YOUR ASSIGNMENT -> Your answer should hold exactly the lines from the one with "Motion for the" through the last line of the material below, nothing before and nothing extra.

◆ ◆ ◆ ◆ ◆ ◆ ◆

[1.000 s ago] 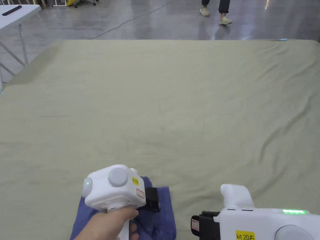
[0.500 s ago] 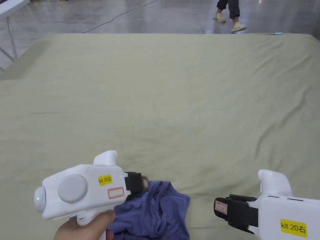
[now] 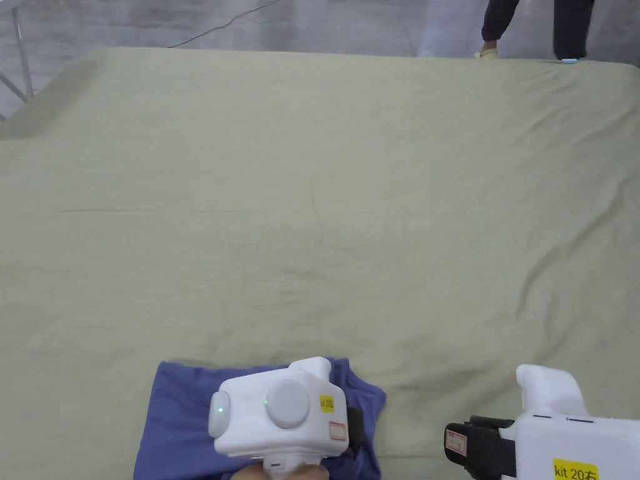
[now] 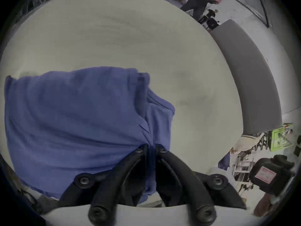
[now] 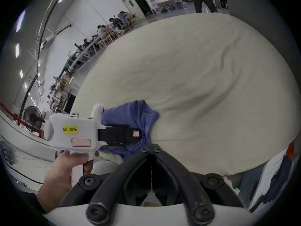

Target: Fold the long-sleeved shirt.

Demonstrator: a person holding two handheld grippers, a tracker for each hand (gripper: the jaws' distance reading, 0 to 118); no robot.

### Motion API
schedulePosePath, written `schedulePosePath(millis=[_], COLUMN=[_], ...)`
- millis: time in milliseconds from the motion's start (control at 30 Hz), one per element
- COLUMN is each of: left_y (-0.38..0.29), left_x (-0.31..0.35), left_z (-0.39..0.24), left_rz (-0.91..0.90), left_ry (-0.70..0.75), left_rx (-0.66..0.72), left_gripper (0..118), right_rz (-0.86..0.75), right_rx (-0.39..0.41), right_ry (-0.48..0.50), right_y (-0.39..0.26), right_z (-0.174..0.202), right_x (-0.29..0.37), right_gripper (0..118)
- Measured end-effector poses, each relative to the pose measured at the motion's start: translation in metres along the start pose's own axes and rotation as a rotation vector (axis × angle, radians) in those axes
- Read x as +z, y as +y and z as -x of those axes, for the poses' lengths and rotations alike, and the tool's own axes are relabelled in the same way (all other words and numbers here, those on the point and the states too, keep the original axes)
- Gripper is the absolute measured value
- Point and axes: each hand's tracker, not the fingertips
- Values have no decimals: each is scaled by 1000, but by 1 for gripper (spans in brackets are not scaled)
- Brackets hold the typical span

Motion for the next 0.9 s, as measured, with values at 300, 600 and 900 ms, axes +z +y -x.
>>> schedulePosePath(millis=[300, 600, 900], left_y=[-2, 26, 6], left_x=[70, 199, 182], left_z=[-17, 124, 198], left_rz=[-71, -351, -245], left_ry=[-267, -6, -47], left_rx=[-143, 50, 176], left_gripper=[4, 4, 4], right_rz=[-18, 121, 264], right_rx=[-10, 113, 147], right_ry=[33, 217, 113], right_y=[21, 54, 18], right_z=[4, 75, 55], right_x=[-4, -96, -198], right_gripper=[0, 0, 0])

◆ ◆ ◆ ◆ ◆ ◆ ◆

OUTPUT BELOW ->
Motion for the next 0.9 s, as measured, with values at 300, 600 and 900 ms, axes +z +y -x.
>>> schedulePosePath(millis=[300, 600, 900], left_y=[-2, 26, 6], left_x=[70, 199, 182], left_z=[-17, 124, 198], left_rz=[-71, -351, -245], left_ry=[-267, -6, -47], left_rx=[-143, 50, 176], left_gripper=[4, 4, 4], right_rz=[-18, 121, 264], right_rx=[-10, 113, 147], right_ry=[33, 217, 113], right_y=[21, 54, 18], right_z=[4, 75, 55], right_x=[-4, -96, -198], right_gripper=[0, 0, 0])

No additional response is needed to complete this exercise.